Even 40 years into his career, Johnny Cash managed to cut a defining record that captured all his outlaw country legend with a long-unseen vitality.
He was prolific. Up until his death in 2003, Cash counted a whopping 67 studio albums under his belt, alongside an extra bucketload of live albums and compilation packages. Yet, even the most hardcore fan will likely confess to having failed to listen to every nook and cranny of the ‘Man in Black’s’ exhaustive body of work.
The fact is, there are plenty of misfires among the rustic immortality. It wasn’t that long before his 1990s revival that the country veteran was donned in a superhero costume, penning novelty songs about swapping his brain with a chicken.
Across his lengthy career, there’d been plenty of opportunities to neuter his brooding persona in the country world. Misguided children’s songs, succumbing to Nashville-style overproduction and orchestral sap during the Columbia years, and cutting one too many Christian worship LPs began to sag heavily on his oeuvre as early as the 1970s.
All he needed was someone to reignite the essentially that burned on previous records like the live At Folsom Blues, the politically charged Man in Black, and even his debut back in the Sun Records days with With His Hot and Blue Guitar! On top of that, the moral ambiguity he wrote about with such weathered authority had been lost in the eyes of later generations who’d only been exposed to Cash’s low creative ebbs.
In came Rick Rubin. By 1994, the Def Jam co-founder was largely known as an artistic guru in the heavy metal and hip-hop world. But a chance catch of Cash’s performances at Bob Dylan’s 30th anniversary concert struck the production heavyweight as an artist unfairly left by the wayside in the music industry. While a little sceptical at first, the promise of creative control and a disregard for all the extra studio trends that had dated earlier LP efforts turned Cash around to working with Rubin, marking the first time in his entire career he’d simply cut a record with just his baritone croon and acoustic guitar, leaving the songs to do the talking.
American Recordings brought the magic back. Charged with his outlaw air, the 13 songs wander raw and pensive tales of Americana, with the lyrical help from old Highwayman comrade Kris Kristofferson, Leonard Cohen, Tom Waits, and even former Misfits frontman Glenn Danzig, lighting the old dark flame that fans had been missing for years. Such edge back into his work had been spotted by the man himself.

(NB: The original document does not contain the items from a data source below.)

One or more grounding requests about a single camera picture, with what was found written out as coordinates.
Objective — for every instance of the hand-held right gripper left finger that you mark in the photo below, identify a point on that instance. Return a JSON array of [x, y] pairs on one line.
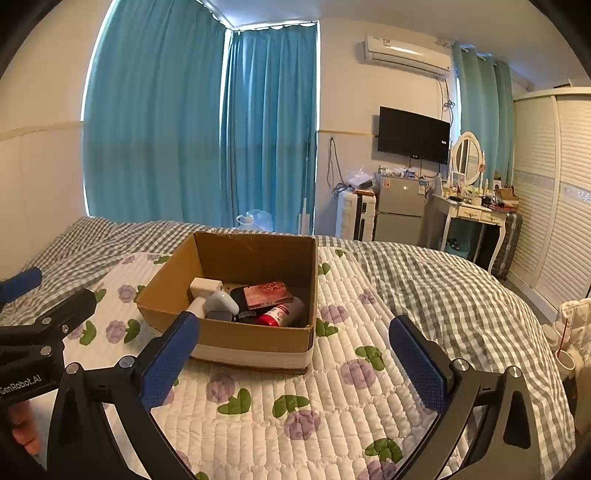
[[166, 374]]

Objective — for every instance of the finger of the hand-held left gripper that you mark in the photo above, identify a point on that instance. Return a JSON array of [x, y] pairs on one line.
[[69, 304], [21, 280]]

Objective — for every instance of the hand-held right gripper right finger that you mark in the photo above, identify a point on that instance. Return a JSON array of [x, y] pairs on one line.
[[415, 364]]

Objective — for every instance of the light blue earbud case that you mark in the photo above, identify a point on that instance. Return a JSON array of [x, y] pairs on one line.
[[221, 302]]

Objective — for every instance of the large white power adapter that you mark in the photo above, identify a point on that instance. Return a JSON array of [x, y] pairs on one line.
[[203, 287]]

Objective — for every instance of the cardboard box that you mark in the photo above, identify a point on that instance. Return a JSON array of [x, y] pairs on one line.
[[258, 344]]

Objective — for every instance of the black rectangular case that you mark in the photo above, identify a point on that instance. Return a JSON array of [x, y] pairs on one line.
[[233, 300]]

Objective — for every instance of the white bottle with red cap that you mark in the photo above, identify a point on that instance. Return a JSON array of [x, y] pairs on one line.
[[281, 314]]

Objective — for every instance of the person's left hand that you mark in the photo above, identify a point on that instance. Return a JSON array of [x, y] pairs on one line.
[[25, 424]]

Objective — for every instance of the grey checked blanket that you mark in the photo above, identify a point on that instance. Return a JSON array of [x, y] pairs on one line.
[[438, 295]]

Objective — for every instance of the white floral quilt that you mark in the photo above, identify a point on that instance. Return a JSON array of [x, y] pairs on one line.
[[295, 392]]

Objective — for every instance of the dark grey suitcase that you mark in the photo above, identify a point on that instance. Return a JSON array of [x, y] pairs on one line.
[[508, 244]]

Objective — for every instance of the white cup with red straw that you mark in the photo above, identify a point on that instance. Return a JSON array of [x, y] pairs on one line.
[[568, 357]]

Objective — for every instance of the silver small fridge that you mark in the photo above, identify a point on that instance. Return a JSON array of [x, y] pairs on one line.
[[399, 207]]

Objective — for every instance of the white dressing table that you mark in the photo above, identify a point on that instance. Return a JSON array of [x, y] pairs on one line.
[[461, 212]]

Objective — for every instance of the white suitcase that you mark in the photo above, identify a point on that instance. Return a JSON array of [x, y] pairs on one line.
[[354, 214]]

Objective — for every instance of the white padded jacket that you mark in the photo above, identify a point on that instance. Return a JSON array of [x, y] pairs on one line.
[[577, 318]]

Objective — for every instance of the clear plastic bag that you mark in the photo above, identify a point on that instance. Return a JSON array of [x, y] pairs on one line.
[[258, 220]]

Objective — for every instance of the small brown box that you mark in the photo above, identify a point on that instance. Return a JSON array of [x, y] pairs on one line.
[[507, 196]]

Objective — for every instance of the crumpled plastic bag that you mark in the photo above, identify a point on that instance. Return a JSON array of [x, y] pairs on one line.
[[360, 180]]

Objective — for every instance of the wide blue curtain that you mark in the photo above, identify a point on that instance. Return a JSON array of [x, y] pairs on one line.
[[152, 129]]

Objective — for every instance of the white louvred wardrobe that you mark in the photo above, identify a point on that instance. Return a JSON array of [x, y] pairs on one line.
[[554, 207]]

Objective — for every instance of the white standing pole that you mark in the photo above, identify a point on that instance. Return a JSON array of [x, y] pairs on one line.
[[308, 184]]

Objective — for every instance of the oval white vanity mirror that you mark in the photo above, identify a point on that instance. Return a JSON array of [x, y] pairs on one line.
[[467, 157]]

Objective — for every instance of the teal curtain beside wardrobe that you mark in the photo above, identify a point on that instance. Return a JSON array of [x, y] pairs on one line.
[[485, 110]]

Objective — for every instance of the narrow blue curtain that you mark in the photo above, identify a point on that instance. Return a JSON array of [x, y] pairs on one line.
[[272, 129]]

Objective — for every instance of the white air conditioner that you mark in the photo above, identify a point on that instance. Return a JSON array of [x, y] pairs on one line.
[[406, 53]]

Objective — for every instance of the black wall television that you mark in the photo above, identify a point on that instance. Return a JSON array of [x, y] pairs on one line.
[[413, 134]]

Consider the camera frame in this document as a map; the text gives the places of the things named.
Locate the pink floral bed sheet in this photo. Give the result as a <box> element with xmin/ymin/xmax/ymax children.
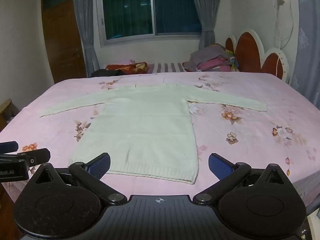
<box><xmin>0</xmin><ymin>71</ymin><xmax>320</xmax><ymax>208</ymax></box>

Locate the grey curtain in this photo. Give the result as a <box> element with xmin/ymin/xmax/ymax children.
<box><xmin>189</xmin><ymin>0</ymin><xmax>223</xmax><ymax>50</ymax></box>
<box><xmin>72</xmin><ymin>0</ymin><xmax>100</xmax><ymax>78</ymax></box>

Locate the white knit sweater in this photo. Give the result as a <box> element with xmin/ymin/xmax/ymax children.
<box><xmin>39</xmin><ymin>83</ymin><xmax>267</xmax><ymax>185</ymax></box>

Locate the red and white headboard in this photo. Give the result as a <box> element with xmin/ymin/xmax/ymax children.
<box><xmin>225</xmin><ymin>29</ymin><xmax>292</xmax><ymax>84</ymax></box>

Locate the black cloth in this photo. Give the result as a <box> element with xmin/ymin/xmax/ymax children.
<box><xmin>90</xmin><ymin>69</ymin><xmax>125</xmax><ymax>78</ymax></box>

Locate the white cable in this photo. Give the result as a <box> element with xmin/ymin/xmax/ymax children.
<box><xmin>274</xmin><ymin>0</ymin><xmax>294</xmax><ymax>77</ymax></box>

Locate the pile of folded clothes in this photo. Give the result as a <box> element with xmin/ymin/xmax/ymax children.
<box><xmin>182</xmin><ymin>44</ymin><xmax>240</xmax><ymax>72</ymax></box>

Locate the sliding glass window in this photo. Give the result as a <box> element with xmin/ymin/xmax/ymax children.
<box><xmin>98</xmin><ymin>0</ymin><xmax>203</xmax><ymax>46</ymax></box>

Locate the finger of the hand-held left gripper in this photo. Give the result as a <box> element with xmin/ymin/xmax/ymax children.
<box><xmin>0</xmin><ymin>141</ymin><xmax>19</xmax><ymax>154</ymax></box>
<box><xmin>0</xmin><ymin>148</ymin><xmax>52</xmax><ymax>168</ymax></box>

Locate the red orange patterned cloth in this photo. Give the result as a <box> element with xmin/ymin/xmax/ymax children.
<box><xmin>105</xmin><ymin>61</ymin><xmax>149</xmax><ymax>75</ymax></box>

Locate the grey striped cloth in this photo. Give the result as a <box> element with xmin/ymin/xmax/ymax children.
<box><xmin>147</xmin><ymin>62</ymin><xmax>187</xmax><ymax>73</ymax></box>

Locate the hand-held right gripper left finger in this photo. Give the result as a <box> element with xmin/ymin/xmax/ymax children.
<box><xmin>29</xmin><ymin>152</ymin><xmax>128</xmax><ymax>205</ymax></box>

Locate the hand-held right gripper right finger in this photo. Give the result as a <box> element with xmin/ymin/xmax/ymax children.
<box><xmin>193</xmin><ymin>152</ymin><xmax>292</xmax><ymax>205</ymax></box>

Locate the brown wooden door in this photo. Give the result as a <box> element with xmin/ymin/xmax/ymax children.
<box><xmin>41</xmin><ymin>0</ymin><xmax>87</xmax><ymax>84</ymax></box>

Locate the wooden furniture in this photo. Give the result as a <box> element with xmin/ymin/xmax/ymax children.
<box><xmin>0</xmin><ymin>99</ymin><xmax>19</xmax><ymax>130</ymax></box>

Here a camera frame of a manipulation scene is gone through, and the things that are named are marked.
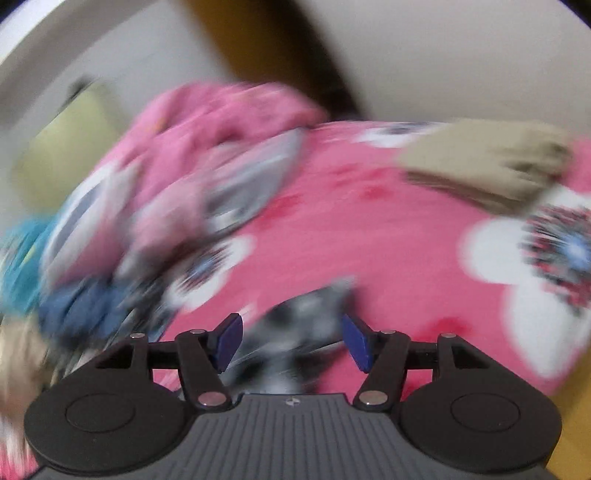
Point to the pink floral blanket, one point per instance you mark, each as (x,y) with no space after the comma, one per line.
(369,240)

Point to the khaki folded garment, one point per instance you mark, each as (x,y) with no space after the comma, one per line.
(489,157)

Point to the black white plaid shirt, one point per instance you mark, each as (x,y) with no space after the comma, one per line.
(291,332)

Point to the pink grey quilt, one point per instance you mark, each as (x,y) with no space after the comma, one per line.
(194,152)

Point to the blue jeans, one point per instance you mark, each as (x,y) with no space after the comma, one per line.
(83,309)

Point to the pale yellow cabinet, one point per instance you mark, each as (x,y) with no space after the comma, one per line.
(69,143)

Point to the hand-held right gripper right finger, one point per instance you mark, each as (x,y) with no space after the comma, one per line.
(358,344)

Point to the cream garment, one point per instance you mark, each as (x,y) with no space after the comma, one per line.
(18,364)

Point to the teal printed blanket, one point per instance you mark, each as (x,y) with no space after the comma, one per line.
(23,263)

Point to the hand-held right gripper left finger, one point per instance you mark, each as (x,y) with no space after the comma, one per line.
(226,344)

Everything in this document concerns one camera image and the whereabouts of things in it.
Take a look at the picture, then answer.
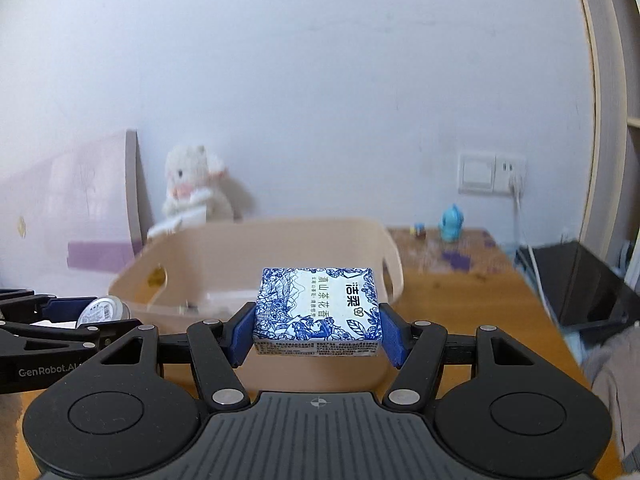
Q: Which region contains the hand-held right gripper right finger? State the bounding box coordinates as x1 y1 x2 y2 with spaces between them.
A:
380 304 547 412

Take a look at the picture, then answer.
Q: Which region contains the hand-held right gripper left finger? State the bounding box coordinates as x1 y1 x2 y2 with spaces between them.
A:
90 302 257 412

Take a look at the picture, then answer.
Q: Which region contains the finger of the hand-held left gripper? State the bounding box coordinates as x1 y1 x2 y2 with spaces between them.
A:
0 288 98 322
0 319 143 357

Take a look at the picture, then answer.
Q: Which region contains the round silver tin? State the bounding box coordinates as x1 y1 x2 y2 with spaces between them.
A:
77 296 132 330

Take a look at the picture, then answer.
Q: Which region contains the blue white floral tissue pack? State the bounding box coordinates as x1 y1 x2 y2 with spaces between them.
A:
251 266 382 358

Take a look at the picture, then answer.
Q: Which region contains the beige plastic storage bin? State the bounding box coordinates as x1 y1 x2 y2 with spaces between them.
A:
107 217 405 393

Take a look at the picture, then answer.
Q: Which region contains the purple bed headboard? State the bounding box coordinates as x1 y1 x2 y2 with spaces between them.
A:
0 129 153 311

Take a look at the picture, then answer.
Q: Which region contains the blue toy figurine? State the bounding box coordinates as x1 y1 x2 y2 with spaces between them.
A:
439 204 466 243

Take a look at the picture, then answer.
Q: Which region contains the white plush sheep toy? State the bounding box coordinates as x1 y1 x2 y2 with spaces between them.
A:
161 144 241 223

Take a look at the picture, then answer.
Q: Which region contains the grey cloth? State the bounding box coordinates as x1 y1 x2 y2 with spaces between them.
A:
590 327 640 461

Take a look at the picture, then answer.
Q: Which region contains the white shelf unit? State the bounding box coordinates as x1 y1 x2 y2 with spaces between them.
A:
570 0 640 281

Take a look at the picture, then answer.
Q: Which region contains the white wall switch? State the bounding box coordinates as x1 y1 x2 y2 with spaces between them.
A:
458 152 497 195

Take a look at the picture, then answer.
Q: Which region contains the white plug with cable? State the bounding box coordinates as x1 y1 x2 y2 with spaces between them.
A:
506 172 557 322

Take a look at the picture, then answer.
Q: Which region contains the white wall socket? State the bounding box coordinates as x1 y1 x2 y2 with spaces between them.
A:
494 156 528 196

“The way I see this album, it’s like showing the worst, evil side of me,” he told Guitar Player at the time, “It’s showing the evil that the mind goes through from ‘hard to watch her suffer, but with the second shot she died’ in ‘Delia’s Gone’ all the way to redemption… Then there’s a prayer, ‘Why Me Lord?’ It’s got everything in it that I feel, that I can remember feeling, the emotions that I can remember going through.”
‘Delia’s Gone’ stands as a succinct track from American Recordings. Originally cut for 1962’s The Sound of Johnny Cash, the old murder tale’s re-record both pulls Cash back to the thematic terrain he knew how to mine so grippingly, as well as ward off the career nosedives that dogged his stature up until the grunge era. It was arguably the old country star’s most important album.
From then on, the American Recordings series would provide Cash with his most celebrated work, the fourth entry’s take on Nine Inch Nails’ ‘Hurt’ routinely praised as his finest hour, up there with his canonical ‘Ring of Fire’ and ‘I Walk the Line’ anthems.